# Fetching charts for May 2023

In this notebook, we make use of our custom script for fetching Spotify charts to retrieve recent charts for the 50 regions that also have good data coverage for the Kaggle Spotify Charts dataset (for details see the notebooks `0_process_initial_data.ipynb` and `1_analyze_data_completeness.ipynb`).

## Load region names

In [1]:
from helpers import create_data_path

def read_lines_from_file(filename):
    with open(create_data_path(filename), "r") as f:
        return [line.strip() for line in f.readlines()]

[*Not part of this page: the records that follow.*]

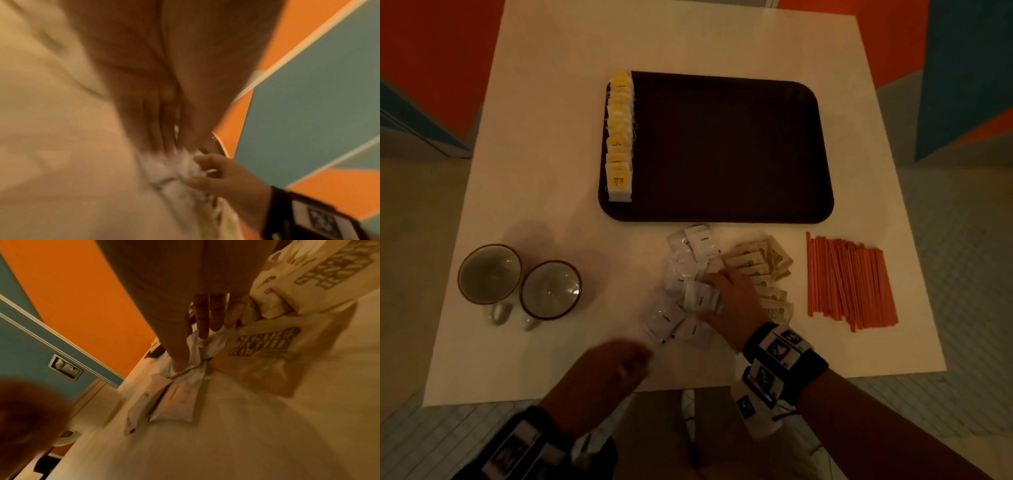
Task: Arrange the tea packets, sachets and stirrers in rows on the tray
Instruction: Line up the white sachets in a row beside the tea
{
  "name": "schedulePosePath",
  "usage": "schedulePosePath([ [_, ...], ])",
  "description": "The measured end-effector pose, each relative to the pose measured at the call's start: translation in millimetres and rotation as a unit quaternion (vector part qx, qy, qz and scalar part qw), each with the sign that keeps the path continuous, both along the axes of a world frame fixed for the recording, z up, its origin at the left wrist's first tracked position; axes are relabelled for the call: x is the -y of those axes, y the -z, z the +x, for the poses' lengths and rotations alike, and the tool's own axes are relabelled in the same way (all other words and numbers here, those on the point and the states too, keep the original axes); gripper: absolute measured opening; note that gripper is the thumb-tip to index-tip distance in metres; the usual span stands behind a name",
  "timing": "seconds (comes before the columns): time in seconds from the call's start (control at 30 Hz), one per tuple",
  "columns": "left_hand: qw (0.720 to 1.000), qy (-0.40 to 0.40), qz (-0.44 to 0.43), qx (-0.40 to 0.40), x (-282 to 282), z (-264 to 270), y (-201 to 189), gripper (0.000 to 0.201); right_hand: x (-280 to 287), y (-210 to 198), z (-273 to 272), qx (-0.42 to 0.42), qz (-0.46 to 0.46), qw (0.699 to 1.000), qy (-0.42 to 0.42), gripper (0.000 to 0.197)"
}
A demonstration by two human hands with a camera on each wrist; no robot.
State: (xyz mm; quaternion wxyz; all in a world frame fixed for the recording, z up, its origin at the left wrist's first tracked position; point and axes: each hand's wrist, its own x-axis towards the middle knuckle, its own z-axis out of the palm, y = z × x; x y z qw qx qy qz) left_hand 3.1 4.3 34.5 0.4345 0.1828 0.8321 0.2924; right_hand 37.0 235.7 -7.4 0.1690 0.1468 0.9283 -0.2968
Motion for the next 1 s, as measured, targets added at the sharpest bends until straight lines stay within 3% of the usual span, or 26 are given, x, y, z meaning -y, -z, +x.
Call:
schedulePosePath([
  [0.07,0.988,-0.069,0.014,-0.135,-23.2,-5.2,8.6,0.035,0.8,1.9,-6.3,-0.019,0.003,1.000,-0.015,0.039],
  [0.13,0.981,-0.087,-0.029,-0.168,-40.6,-10.8,20.3,0.053,2.1,3.7,-10.5,-0.021,0.000,1.000,-0.010,0.029],
  [0.2,0.981,-0.065,-0.081,-0.163,-48.0,-15.1,32.9,0.059,1.8,3.2,-12.3,-0.022,-0.024,0.999,-0.006,0.022],
  [0.27,0.984,-0.059,-0.073,-0.151,-49.4,-16.1,40.9,0.054,-0.1,-2.2,-11.3,-0.029,-0.063,0.998,0.000,0.018],
  [0.4,0.986,-0.124,-0.018,-0.110,-48.4,-18.1,38.2,0.043,-8.8,-17.1,-8.5,-0.042,-0.150,0.985,0.074,0.009],
  [0.53,0.980,-0.148,0.022,-0.129,-38.4,-29.4,25.5,0.021,-22.4,-31.5,-6.7,-0.036,-0.259,0.948,0.181,0.016],
  [0.6,0.972,-0.198,0.077,-0.098,-36.9,-38.4,19.2,0.006,-27.6,-40.6,-7.0,-0.035,-0.317,0.924,0.209,0.018],
  [0.7,0.930,-0.319,0.177,0.030,-46.2,-48.0,4.3,0.020,-32.8,-51.3,-10.5,-0.052,-0.341,0.913,0.217,0.021],
  [0.83,0.914,-0.344,0.205,0.067,-58.5,-56.6,-7.0,0.011,-34.2,-65.4,-15.6,-0.083,-0.365,0.901,0.217,0.015],
  [1.0,0.905,-0.334,0.233,0.123,-69.5,-60.1,-17.6,0.017,-28.8,-80.7,-24.8,-0.095,-0.305,0.942,0.104,0.020],
])
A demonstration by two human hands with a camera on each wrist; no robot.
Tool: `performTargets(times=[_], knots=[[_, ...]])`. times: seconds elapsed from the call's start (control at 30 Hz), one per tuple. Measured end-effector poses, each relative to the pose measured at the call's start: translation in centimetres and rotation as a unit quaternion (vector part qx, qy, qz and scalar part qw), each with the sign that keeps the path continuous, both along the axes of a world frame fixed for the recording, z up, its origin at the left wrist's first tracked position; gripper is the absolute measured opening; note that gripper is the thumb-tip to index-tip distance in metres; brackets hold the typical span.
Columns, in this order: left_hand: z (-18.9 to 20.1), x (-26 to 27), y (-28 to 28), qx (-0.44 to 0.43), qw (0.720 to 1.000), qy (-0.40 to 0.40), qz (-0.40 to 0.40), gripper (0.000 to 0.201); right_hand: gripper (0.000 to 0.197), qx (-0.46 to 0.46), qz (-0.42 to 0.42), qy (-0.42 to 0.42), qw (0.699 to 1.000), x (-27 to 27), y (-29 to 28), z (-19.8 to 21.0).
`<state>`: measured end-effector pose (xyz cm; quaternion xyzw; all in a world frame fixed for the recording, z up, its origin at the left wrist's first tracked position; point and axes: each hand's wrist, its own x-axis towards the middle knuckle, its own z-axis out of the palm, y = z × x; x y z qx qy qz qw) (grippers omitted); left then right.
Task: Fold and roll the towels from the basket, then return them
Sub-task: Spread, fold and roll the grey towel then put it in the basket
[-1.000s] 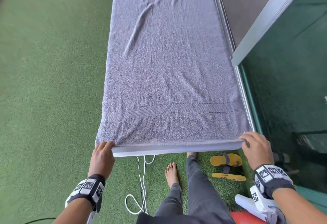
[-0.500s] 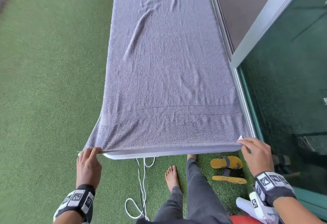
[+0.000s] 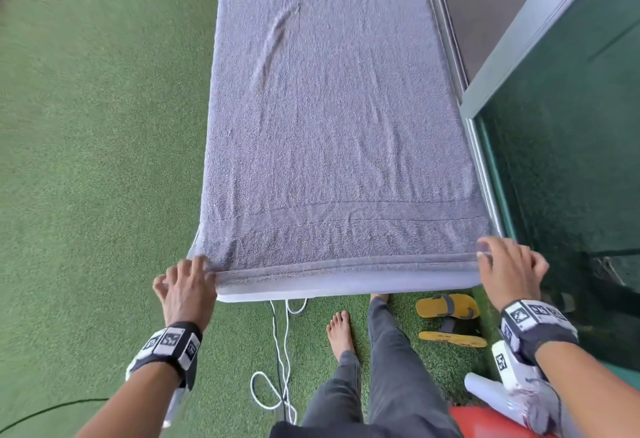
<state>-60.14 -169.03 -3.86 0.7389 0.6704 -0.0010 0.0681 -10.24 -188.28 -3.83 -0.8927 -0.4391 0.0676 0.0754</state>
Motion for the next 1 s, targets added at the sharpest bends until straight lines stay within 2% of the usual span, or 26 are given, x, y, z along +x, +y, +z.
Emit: performTargets(times=[0.03,0.1,0.17,0.23,0.3,0.4,0.57,0.63,0.7,0.8,0.83,0.9,0.93,1.0], knots=[[-0.1,0.1,-0.1,0.002,1.0,0.0,0.02,0.025,0.02,-0.001,-0.014,0.001,1.0,0.0,0.2,0.2],[-0.2,0.7,-0.8,0.025,0.998,-0.052,0.034,0.029,0.022,0.028,-0.027,0.007,0.999,-0.7,0.3,0.7],[-0.6,1.5,-2.4,0.033,0.99,-0.126,-0.044,0.023,0.022,0.034,0.036,0.035,0.998,-2.3,0.1,0.6],[-1.0,2.0,-3.7,0.041,0.977,-0.166,-0.13,0.024,0.03,0.02,0.109,0.069,0.991,-3.5,-0.5,-0.3],[-1.0,2.3,-3.6,0.06,0.974,-0.18,-0.125,0.019,0.036,0.024,0.119,0.086,0.989,-3.6,-0.8,-0.8],[-0.7,2.8,-2.7,0.066,0.98,-0.175,-0.072,0.032,0.032,0.022,0.087,0.082,0.993,-3.1,-0.4,-0.7],[-0.8,2.9,-1.6,0.113,0.972,-0.189,-0.081,0.035,0.029,0.016,0.077,0.087,0.993,-2.4,0.8,-0.8],[-0.9,2.7,-1.8,0.104,0.976,-0.18,-0.071,0.031,0.025,0.023,0.069,0.079,0.994,-2.3,1.1,-0.5],[-0.8,2.3,-1.8,0.101,0.979,-0.166,-0.06,0.015,0.018,0.038,0.075,0.031,0.996,-2.4,1.2,-0.1],[-0.4,2.3,-1.3,0.056,0.992,-0.099,-0.055,0.025,0.031,0.001,0.092,-0.032,0.995,-2.6,1.8,0.6],[-0.4,2.5,-0.8,0.048,0.994,-0.08,-0.055,0.02,0.031,-0.011,0.089,-0.035,0.995,-2.7,2.0,0.6],[-0.4,2.6,0.1,0.039,0.997,-0.059,-0.043,0.008,0.014,-0.023,0.059,-0.047,0.997,-2.6,2.0,0.6],[-0.7,2.4,0.5,0.033,0.997,-0.057,-0.029,0.016,0.008,-0.018,0.041,-0.054,0.998,-2.7,2.0,0.5],[-0.9,2.3,0.6,0.044,0.995,-0.082,-0.02,0.025,0.013,0.006,0.018,-0.049,0.999,-2.8,1.8,0.4]])
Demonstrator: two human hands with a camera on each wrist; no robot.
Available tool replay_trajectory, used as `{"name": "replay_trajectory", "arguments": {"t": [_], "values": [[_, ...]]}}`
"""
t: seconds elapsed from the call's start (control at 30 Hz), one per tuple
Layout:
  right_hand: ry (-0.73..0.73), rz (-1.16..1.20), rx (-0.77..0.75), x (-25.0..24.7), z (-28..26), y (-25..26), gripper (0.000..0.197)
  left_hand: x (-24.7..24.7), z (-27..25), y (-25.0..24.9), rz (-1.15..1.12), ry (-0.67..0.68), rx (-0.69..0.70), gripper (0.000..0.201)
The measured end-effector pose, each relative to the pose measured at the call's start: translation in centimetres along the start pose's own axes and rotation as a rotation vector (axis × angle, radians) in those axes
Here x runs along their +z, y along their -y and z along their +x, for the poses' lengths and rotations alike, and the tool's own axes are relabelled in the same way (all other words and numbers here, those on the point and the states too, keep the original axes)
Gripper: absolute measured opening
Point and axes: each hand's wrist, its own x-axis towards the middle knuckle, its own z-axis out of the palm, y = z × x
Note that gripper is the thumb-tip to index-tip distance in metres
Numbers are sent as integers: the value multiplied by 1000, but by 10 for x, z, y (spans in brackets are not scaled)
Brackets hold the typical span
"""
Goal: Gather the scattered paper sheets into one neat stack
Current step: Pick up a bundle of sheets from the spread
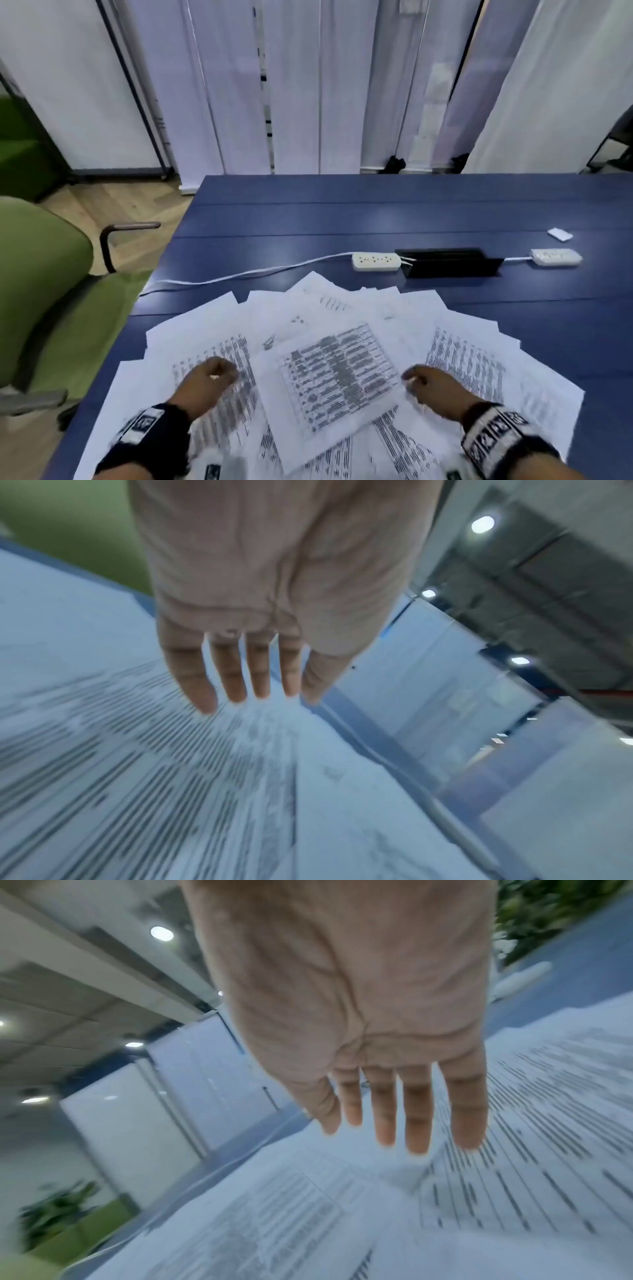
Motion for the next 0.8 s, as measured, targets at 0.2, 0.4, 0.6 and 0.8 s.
{"name": "replay_trajectory", "arguments": {"t": [0.2, 0.4, 0.6, 0.8], "values": [[-352, -86, 513, 24, 27, -9, 86, 26, 22, 14, 340, -400, -295, 59], [-175, -240, 434, 64, 24, -22, 114, 72, 2, 6, 651, -124, -115, 66], [-125, -301, 213, 76, 11, -15, 96, 101, -7, -4, 359, -164, 53, 44], [-567, -76, 320, 30, 0, -38, 71, 86, 2, -8, 518, -302, 95, 75]]}}
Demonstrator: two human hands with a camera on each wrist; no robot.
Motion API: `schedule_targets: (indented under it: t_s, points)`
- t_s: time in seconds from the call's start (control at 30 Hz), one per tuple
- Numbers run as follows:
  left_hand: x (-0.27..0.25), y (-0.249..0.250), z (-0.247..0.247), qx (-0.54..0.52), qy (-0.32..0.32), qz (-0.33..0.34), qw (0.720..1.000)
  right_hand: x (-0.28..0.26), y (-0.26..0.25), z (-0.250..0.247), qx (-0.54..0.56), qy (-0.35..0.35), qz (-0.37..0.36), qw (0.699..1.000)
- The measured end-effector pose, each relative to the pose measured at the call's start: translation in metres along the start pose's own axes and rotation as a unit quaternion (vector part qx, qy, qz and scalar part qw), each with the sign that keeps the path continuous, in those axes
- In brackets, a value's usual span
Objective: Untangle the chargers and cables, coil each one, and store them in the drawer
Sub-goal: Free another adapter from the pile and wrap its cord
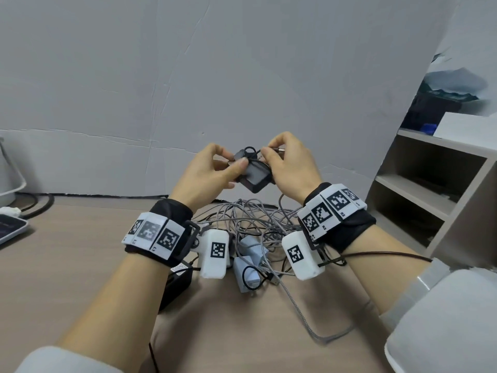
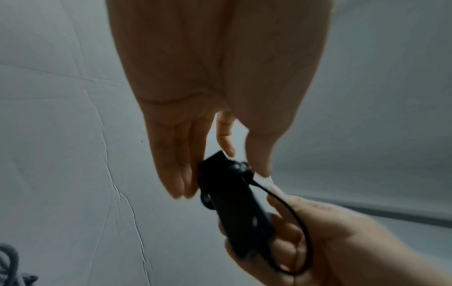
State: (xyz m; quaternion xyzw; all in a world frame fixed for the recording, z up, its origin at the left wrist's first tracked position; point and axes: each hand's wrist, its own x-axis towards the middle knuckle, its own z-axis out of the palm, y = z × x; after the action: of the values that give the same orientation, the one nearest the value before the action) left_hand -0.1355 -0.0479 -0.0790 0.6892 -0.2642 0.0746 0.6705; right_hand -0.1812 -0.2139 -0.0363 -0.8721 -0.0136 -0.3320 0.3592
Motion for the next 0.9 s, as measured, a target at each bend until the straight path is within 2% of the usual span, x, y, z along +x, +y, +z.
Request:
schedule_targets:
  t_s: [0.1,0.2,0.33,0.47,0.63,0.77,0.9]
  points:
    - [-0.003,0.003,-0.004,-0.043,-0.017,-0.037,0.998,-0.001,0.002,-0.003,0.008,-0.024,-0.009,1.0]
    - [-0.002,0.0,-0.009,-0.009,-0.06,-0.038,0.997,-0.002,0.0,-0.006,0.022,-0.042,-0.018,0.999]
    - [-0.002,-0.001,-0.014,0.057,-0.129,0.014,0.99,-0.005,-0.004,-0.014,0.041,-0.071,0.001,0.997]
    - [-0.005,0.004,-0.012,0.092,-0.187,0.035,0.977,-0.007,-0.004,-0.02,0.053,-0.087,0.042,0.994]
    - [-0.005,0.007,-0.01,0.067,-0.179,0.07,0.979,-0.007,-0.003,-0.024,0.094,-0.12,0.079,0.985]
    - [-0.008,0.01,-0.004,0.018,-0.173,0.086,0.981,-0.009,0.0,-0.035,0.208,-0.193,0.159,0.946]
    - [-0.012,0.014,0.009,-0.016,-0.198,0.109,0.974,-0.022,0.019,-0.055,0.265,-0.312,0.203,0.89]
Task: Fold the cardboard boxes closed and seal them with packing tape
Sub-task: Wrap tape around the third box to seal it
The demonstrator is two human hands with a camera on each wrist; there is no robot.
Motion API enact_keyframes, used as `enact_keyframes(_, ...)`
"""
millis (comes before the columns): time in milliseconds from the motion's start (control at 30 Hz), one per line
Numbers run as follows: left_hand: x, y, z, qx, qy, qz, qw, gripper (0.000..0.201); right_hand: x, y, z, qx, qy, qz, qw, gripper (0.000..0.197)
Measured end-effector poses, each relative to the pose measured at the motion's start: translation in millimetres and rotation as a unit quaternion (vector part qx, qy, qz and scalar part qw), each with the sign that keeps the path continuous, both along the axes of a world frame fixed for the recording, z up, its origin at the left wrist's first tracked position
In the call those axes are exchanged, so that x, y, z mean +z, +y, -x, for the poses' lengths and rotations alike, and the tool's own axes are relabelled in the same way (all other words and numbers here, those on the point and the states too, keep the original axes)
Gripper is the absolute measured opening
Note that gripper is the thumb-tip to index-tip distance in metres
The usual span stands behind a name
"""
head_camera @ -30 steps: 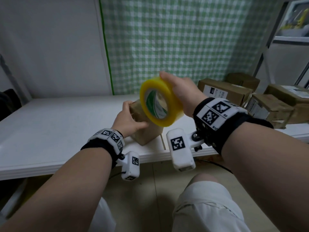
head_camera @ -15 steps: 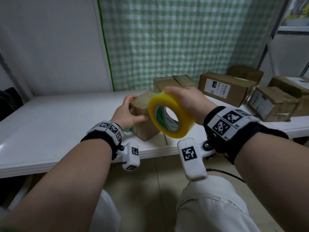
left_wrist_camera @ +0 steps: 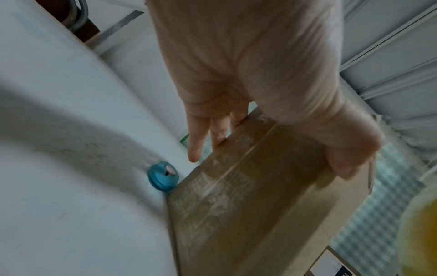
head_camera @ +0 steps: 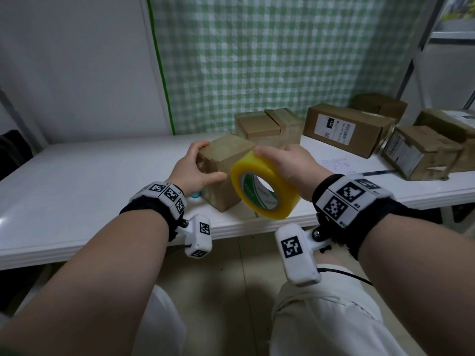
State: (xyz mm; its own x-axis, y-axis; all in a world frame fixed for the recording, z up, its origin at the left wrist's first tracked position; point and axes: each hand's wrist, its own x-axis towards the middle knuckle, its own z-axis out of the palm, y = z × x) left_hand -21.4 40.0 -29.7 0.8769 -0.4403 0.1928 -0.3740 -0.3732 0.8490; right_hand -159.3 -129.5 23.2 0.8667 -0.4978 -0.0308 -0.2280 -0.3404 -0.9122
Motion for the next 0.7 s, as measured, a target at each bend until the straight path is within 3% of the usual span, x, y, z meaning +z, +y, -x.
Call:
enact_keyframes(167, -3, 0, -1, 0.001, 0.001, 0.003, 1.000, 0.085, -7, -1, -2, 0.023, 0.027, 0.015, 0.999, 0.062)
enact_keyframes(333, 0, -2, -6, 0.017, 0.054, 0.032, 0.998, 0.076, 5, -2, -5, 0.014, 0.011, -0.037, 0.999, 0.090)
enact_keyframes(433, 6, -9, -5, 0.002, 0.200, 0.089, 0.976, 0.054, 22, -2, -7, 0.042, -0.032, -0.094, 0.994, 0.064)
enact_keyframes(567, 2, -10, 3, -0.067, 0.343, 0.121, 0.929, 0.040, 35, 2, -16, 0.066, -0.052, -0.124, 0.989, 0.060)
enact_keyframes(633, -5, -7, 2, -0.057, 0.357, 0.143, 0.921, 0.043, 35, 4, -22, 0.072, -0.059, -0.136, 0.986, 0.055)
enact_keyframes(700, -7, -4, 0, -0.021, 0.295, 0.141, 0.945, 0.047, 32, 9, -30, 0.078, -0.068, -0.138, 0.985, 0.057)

regions = read_lines_from_file(create_data_path("regions.txt"))
regions[:5]

['Slovakia', 'Netherlands', 'Portugal', 'Panama', 'Finland']

In [2]:
len(regions)

50

## Convert region names to region codes

We need to use a two-letter ISO codes for the countries instead of the raw region names. `global` should be used for the "global region".

In [3]:
import pandas as pd
iso_codes = pd.read_csv("https://raw.githubusercontent.com/lukes/ISO-3166-Countries-with-Regional-Codes/master/all/all.csv")

In [4]:
iso_codes.head()

Unnamed: 0,name,alpha-2,alpha-3,country-code,iso_3166-2,region,sub-region,intermediate-region,region-code,sub-region-code,intermediate-region-code
0,Afghanistan,AF,AFG,4,ISO 3166-2:AF,Asia,Southern Asia,,142.0,34.0,
1,Åland Islands,AX,ALA,248,ISO 3166-2:AX,Europe,Northern Europe,,150.0,154.0,
2,Albania,AL,ALB,8,ISO 3166-2:AL,Europe,Southern Europe,,150.0,39.0,
3,Algeria,DZ,DZA,12,ISO 3166-2:DZ,Africa,Northern Africa,,2.0,15.0,
4,American Samoa,AS,ASM,16,ISO 3166-2:AS,Oceania,Polynesia,,9.0,61.0,


In [5]:
iso_alpha2 = iso_codes[["name", "alpha-2"]].rename(columns={"alpha-2": "iso_alpha2"})
iso_alpha2

Unnamed: 0,name,iso_alpha2
0,Afghanistan,AF
1,Åland Islands,AX
2,Albania,AL
3,Algeria,DZ
4,American Samoa,AS
...,...,...
244,Wallis and Futuna,WF
245,Western Sahara,EH
246,Yemen,YE
247,Zambia,ZM


In [6]:
pd.DataFrame(regions, columns=["name"])
region_mappings = (
    pd.merge(pd.DataFrame(regions, columns=["name"]), iso_alpha2, on="name", how="left")
    .rename(columns={"iso_alpha2": "mapping"})
    .set_index("name")
)
region_mappings

Unnamed: 0_level_0,mapping
name,Unnamed: 1_level_1
Slovakia,SK
Netherlands,NL
Portugal,PT
Panama,PA
Finland,FI
Germany,DE
Peru,PE
Poland,PL
Chile,CL
Norway,NO


In [7]:
# store names of regions with wrong mappings for later tests
regions_without_mapping = region_mappings[region_mappings.mapping.isna()].index.tolist()
regions_without_mapping

['Taiwan',
 'Czech Republic',
 'United Kingdom',
 'Global',
 'United States',
 'Bolivia']

Let's fix the erroneous mappings:

In [8]:
region_mappings.loc["Taiwan", "mapping"] = "tw"
region_mappings.loc["Czech Republic", "mapping"] = "cz"
region_mappings.loc["United Kingdom", "mapping"] = "gb"
region_mappings.loc["Global", "mapping"] = "global"
region_mappings.loc["United States", "mapping"] = "us"
region_mappings.loc["Bolivia", "mapping"] = "bo"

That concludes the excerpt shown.